La 50ème édition du salon du Bourget – le salon mondial de l’aéronautique et du spatial – se tient du 17 au 23 juin. C’est l’occasion pour les industriels de l’aéronautique et de l’armement d’enregistrer de grosses commandes. Les médias (propriétés des mêmes industriels) compteront les points dans la bataille que vont se livrer les constructeurs rivaux. Airbus assurera le spectacle avec les présentations du nouvel A350 et de l’avion de transport militaire A400M.

Pour avoir un autre point de vue, celui des enjeux pour les travailleurs du secteur aéronautique, Révolution a interviewé Xavier Pétrachi, délégué syndical central CGT chez Airbus.


Récemment, le pacte des actionnaires du groupe EADS, dont fait partie Airbus, a été modifié. Qu’en penses-tu ?

Xavier PetrachiLa CGT Airbus a interpellé le président de la République à la suite de l’évolution du pacte des actionnaires. En effet, ce nouveau pacte est un pas de plus dans la financiarisation de l’entreprise. Pour mémoire, le 1er acte de la privatisation d’Airbus date de 1999, sous le gouvernement Jospin. Cette privatisation était pilotée par les ministres Strauss-Kahn (PS) et Gayssot (PCF). Le groupe Lagardère achetait alors l’entreprise publique Aérospatiale pour une bouchée de pain, créant le groupe européen EADS.

Le pacte initial avait réparti l’actionnariat en s’appuyant sur des actionnaires de référence : Daimler et Lagardère (ceux-là mêmes qui se sont totalement désengagés en 2013, douze ans après la création du groupe EADS). L’Etat français a conservé 15 % des parts et l’Etat espagnol 5,5 %, soit seulement 20,5 % de parts étatiques, le reste étant réservé pour 15 % à Lagardère, 30 % à Daimler et 34,5 % de capital flottant.

La nouvelle évolution du pacte des actionnaires est avant tout le désengagement de Daimler et Lagardère, mais aussi l’entrée de l’Etat allemand dans l’actionnariat, au même niveau que l’Etat français. Pour ce faire l’Etat français a réduit sa part de 15 à 12 %, ce qui lui a rapporté plus de 400 millions d’euros.

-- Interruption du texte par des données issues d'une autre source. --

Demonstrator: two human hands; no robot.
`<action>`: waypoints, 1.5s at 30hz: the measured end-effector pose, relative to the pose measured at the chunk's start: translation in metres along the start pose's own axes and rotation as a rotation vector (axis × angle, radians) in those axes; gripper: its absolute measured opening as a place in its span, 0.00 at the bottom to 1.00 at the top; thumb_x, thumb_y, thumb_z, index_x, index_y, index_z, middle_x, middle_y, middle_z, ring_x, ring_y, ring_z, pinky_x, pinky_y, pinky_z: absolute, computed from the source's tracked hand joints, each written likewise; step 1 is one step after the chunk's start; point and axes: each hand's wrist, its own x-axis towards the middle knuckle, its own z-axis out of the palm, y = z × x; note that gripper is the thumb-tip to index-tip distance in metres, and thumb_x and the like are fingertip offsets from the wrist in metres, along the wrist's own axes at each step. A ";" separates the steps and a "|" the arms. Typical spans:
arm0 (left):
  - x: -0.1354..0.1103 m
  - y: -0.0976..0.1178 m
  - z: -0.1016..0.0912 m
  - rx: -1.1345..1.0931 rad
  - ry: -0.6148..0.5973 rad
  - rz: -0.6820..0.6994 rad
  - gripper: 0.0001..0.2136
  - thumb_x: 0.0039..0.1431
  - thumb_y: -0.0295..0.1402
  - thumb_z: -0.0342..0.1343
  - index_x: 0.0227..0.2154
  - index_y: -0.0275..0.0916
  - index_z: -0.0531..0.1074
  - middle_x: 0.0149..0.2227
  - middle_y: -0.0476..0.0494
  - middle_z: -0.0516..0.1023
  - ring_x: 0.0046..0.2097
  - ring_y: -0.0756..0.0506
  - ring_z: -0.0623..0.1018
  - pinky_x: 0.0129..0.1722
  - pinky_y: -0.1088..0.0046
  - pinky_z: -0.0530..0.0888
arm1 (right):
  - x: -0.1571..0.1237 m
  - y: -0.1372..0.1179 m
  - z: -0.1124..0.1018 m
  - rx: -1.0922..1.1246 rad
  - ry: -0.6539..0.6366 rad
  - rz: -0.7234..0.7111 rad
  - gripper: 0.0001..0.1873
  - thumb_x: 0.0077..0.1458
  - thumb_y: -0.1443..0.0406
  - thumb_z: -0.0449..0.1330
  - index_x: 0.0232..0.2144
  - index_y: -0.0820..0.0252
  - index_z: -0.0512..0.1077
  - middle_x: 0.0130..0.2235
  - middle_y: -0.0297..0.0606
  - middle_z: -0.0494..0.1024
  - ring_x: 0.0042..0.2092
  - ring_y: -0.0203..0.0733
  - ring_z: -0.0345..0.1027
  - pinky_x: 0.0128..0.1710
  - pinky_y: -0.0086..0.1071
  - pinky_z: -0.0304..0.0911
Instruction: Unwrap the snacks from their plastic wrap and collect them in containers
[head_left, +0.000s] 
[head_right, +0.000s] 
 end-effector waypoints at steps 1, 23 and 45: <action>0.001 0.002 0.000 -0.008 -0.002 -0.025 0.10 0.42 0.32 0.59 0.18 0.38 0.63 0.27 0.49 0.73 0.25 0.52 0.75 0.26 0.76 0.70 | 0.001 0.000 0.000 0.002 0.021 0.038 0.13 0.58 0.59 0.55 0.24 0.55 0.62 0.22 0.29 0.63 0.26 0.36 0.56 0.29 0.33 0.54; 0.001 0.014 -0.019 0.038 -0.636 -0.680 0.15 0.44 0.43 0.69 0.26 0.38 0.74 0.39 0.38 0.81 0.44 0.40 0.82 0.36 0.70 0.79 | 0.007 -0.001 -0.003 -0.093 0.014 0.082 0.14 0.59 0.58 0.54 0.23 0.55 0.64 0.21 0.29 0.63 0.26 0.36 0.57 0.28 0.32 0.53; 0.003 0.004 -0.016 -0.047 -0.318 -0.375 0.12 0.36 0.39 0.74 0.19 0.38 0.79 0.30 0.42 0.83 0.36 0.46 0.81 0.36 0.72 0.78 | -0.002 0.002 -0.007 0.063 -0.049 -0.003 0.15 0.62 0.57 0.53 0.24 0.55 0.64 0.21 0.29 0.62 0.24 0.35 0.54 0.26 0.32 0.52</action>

Bien que n’ayant pas de droit de véto, le niveau de l’engagement des Etats français, allemands et espagnols n’a jamais été aussi important : 12 + 12 + 4, soit 28 % de l’actionnariat. Les Etats restent les seuls actionnaires de référence. La part du capital flottant est passée à 72 %, ce qui accentue de fait la pression du marché sur une entreprise stratégique qui développe à la fois des activités civiles, mais aussi militaires.

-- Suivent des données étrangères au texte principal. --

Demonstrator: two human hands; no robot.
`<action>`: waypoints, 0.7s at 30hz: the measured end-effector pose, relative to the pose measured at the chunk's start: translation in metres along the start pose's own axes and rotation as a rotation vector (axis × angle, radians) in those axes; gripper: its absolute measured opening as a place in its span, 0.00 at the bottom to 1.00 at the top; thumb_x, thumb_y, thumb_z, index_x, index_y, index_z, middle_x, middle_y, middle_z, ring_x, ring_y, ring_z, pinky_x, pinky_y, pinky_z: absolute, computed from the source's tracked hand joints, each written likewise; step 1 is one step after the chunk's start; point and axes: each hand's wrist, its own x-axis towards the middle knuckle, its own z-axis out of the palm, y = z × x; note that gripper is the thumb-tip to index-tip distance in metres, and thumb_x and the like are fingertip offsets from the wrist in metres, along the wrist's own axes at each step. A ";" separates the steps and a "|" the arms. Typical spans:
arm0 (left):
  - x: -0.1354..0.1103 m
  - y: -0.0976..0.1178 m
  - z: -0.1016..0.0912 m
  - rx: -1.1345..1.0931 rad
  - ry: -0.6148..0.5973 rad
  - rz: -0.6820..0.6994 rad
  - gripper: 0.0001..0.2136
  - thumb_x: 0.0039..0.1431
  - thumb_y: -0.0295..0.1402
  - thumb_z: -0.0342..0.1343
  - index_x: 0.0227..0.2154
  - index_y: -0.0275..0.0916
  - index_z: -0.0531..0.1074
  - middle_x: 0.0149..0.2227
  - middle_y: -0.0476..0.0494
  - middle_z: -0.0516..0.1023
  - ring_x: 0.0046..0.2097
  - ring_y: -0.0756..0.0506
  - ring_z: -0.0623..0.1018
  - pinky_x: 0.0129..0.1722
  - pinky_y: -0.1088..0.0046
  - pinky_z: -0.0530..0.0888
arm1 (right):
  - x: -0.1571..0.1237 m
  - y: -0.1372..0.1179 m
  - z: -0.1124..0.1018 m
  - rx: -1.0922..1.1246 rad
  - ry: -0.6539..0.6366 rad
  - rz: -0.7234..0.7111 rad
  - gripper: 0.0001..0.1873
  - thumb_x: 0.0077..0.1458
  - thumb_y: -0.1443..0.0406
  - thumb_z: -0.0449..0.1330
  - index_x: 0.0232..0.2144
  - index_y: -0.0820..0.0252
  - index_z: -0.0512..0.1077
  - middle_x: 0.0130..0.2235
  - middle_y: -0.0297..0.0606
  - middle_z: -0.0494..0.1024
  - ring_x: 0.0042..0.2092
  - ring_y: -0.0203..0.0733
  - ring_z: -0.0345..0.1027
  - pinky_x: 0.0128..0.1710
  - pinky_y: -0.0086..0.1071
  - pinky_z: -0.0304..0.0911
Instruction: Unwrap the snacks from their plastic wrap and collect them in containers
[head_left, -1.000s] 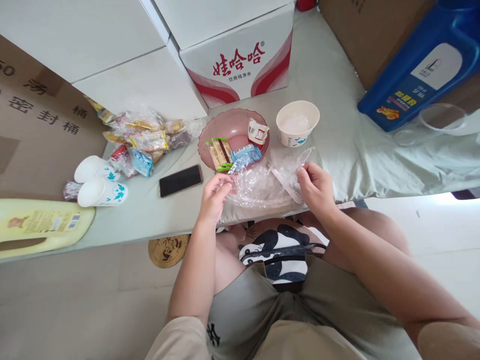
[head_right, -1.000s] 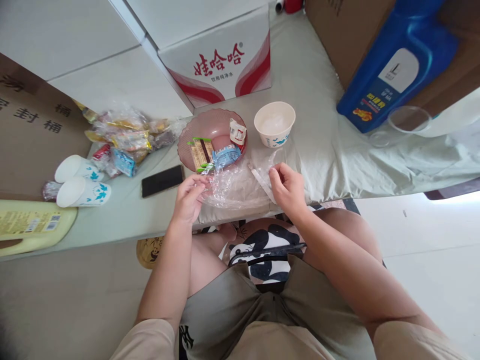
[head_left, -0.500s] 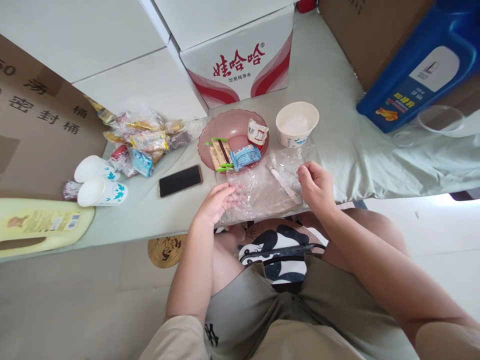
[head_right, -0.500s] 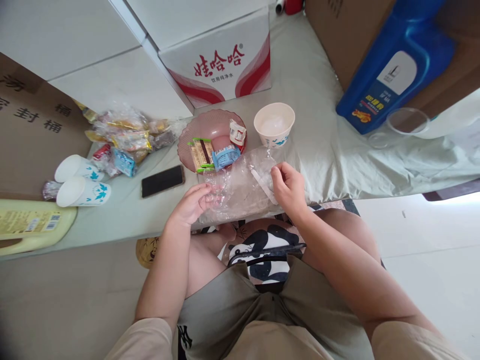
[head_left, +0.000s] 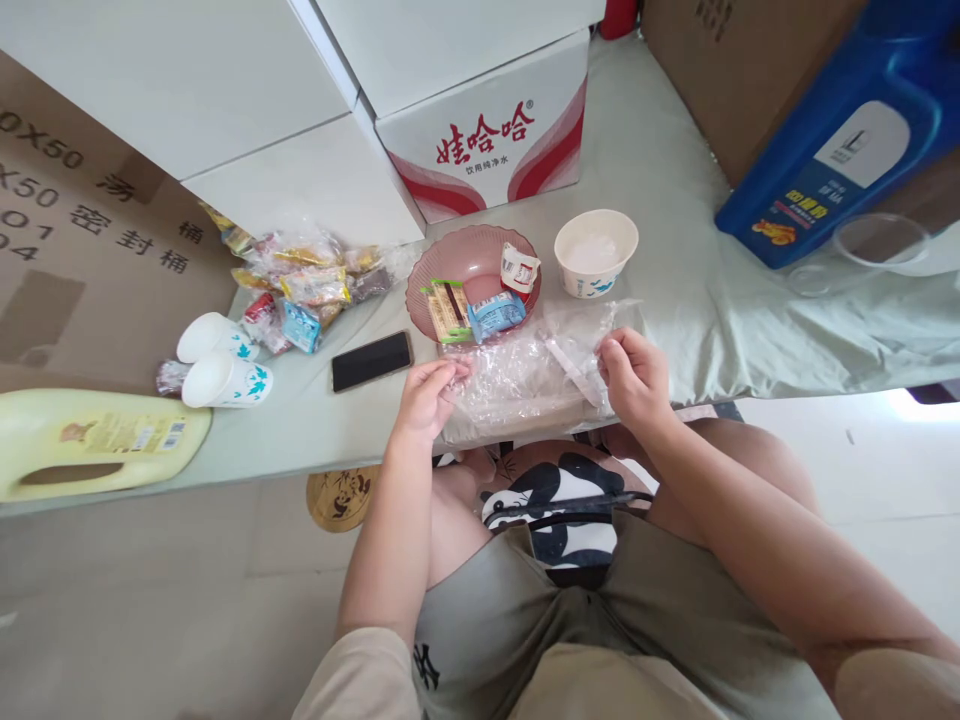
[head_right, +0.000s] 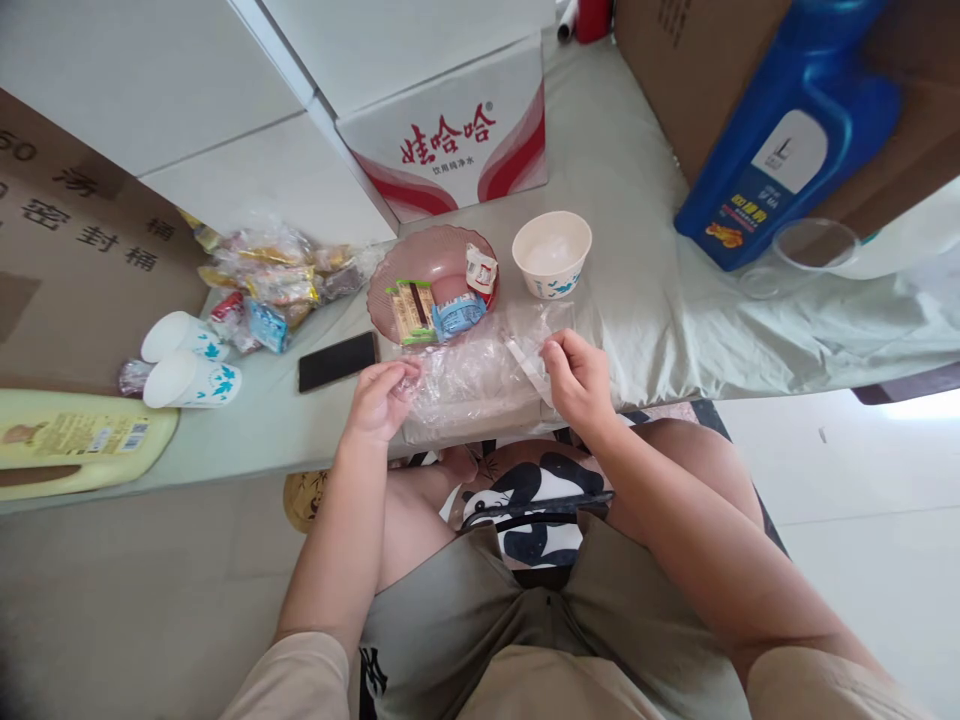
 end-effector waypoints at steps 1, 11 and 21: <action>0.000 0.001 -0.001 -0.023 0.015 0.039 0.12 0.36 0.39 0.74 0.18 0.39 0.78 0.30 0.43 0.83 0.35 0.47 0.81 0.34 0.73 0.77 | 0.000 0.001 -0.001 0.015 0.010 -0.007 0.15 0.62 0.57 0.53 0.25 0.55 0.64 0.21 0.29 0.63 0.24 0.35 0.55 0.26 0.32 0.53; -0.001 -0.004 0.003 0.112 0.243 -0.225 0.13 0.39 0.34 0.71 0.27 0.36 0.74 0.32 0.46 0.81 0.29 0.51 0.80 0.30 0.76 0.75 | 0.011 0.007 -0.011 -0.236 -0.059 0.135 0.08 0.55 0.59 0.55 0.29 0.56 0.70 0.21 0.29 0.67 0.24 0.37 0.59 0.28 0.33 0.54; 0.003 -0.006 0.010 0.220 0.293 -0.158 0.09 0.40 0.34 0.65 0.26 0.37 0.74 0.24 0.48 0.76 0.28 0.50 0.78 0.17 0.81 0.49 | 0.019 0.003 -0.014 -0.390 -0.060 0.191 0.11 0.55 0.56 0.57 0.38 0.55 0.68 0.22 0.29 0.70 0.25 0.40 0.62 0.32 0.35 0.53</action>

Quel est l’impact de cette pression du marché pour les salariés ?

L’augmentation des cadences, liées aux fortes livraisons de l’A320 et de l’A330, modifient radicalement la vision industrielle au sein d’Airbus. L’évolution majeure porte sur le type de management, qui se rapproche de celui du secteur automobile. Le culte de la performance est de règle. La CGT Airbus s’est opposée (seule face aux autres syndicats) au nouveau système d’évaluation des cadres (P&D) qui prônait une évaluation des salariés en fonction des « valeurs de l’entreprise », comme « Agir avec courage ».

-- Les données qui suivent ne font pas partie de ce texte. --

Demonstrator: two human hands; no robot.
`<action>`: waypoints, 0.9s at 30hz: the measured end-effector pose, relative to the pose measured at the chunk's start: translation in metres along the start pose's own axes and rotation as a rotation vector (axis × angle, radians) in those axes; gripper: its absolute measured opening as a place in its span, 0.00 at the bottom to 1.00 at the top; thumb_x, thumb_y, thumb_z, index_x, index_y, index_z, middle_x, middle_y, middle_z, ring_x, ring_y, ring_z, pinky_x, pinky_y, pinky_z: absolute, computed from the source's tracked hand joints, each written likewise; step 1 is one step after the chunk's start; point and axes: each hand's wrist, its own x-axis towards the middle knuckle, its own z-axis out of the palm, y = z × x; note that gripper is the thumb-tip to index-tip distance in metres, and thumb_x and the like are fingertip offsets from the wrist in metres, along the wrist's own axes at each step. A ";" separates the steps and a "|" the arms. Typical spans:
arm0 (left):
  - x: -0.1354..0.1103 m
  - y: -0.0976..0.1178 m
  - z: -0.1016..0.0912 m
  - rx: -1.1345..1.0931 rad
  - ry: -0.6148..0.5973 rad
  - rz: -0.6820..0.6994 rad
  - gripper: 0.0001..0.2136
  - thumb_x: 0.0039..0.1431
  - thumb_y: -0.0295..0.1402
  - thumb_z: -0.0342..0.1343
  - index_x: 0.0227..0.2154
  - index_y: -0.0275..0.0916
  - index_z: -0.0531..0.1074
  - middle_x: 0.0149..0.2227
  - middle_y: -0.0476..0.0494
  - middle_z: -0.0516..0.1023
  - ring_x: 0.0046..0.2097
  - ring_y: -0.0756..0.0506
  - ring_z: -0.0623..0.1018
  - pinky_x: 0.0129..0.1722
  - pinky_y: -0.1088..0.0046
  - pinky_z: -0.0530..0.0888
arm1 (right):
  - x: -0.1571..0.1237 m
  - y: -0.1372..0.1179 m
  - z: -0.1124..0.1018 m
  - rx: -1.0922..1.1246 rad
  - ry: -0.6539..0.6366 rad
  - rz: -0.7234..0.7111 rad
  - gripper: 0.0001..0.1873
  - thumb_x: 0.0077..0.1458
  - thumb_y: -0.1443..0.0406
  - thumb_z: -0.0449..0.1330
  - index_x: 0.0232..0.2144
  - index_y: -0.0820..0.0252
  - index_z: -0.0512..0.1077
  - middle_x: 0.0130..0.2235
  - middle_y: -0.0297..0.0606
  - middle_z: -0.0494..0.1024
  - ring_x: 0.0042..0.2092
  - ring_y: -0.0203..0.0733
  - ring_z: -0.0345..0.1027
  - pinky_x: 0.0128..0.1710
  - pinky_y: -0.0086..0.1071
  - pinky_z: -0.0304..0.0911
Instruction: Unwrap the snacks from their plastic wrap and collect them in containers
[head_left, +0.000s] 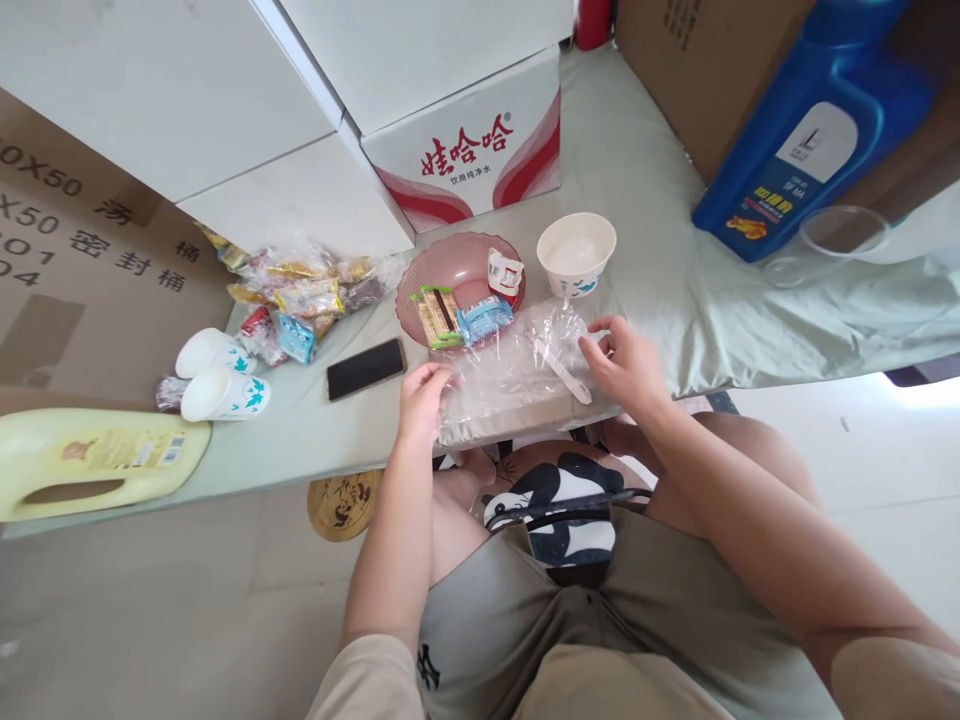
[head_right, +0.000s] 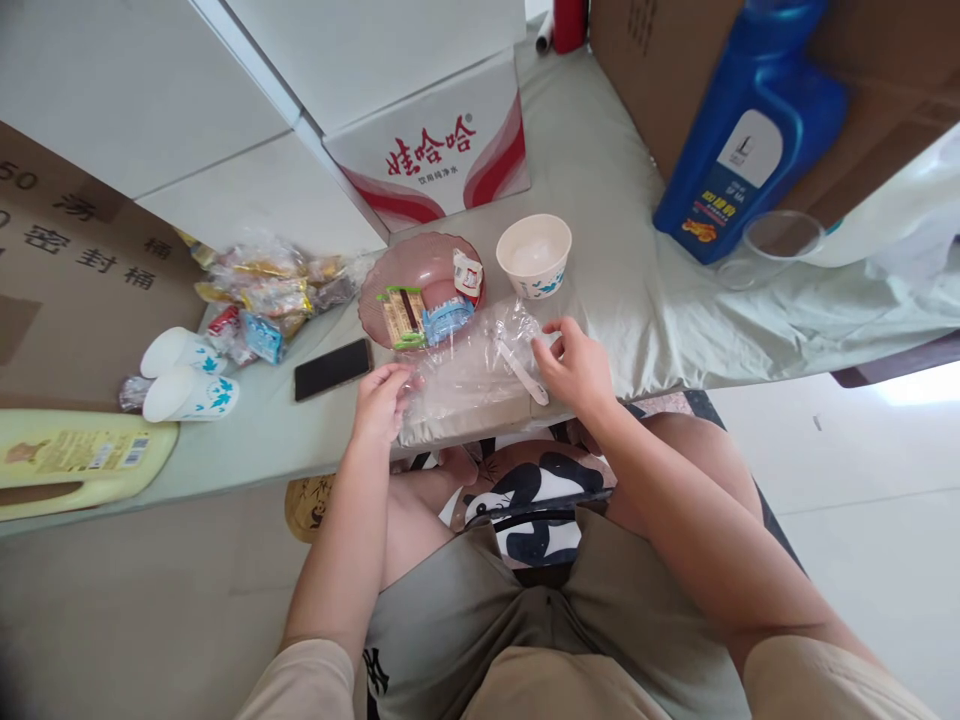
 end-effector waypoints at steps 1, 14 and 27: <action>0.001 0.000 0.001 -0.003 0.001 0.011 0.09 0.40 0.34 0.65 0.25 0.37 0.74 0.24 0.48 0.75 0.27 0.50 0.78 0.16 0.80 0.47 | 0.001 0.000 0.001 -0.010 0.003 -0.008 0.12 0.55 0.55 0.58 0.38 0.55 0.69 0.24 0.31 0.72 0.26 0.40 0.63 0.32 0.36 0.54; 0.006 0.000 -0.005 0.032 -0.086 0.044 0.13 0.38 0.38 0.66 0.26 0.37 0.74 0.27 0.50 0.74 0.23 0.54 0.72 0.16 0.80 0.48 | 0.005 0.005 0.009 -0.253 -0.068 -0.015 0.19 0.57 0.57 0.57 0.49 0.54 0.68 0.38 0.39 0.80 0.35 0.47 0.71 0.35 0.37 0.57; 0.006 -0.002 -0.002 0.070 -0.125 -0.031 0.17 0.35 0.40 0.68 0.27 0.35 0.77 0.33 0.41 0.79 0.32 0.49 0.78 0.18 0.80 0.49 | 0.004 0.009 0.010 -0.271 -0.043 -0.050 0.15 0.56 0.60 0.56 0.45 0.55 0.70 0.37 0.39 0.81 0.34 0.47 0.70 0.33 0.37 0.56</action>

De même, la CGT Airbus a demandé l’arrêt du déploiement du LEAN au sein de l’entreprise, mais aussi au sein de la chaîne de sous-traitance. Cette méthode d’intensification du travail héritée de Toyota a fait irruption dans le secteur aéronautique pour soutenir l’augmentation des cadences. Airbus, comme d’autres donneurs d’ordres, impose le LEAN à ses sous-traitants comme vecteur d’une assurance de compétitivité et de productivité. Ce culte de la performance et le Lean Management conduisent à une pression constante sur les salariés et dégradent les conditions de travail.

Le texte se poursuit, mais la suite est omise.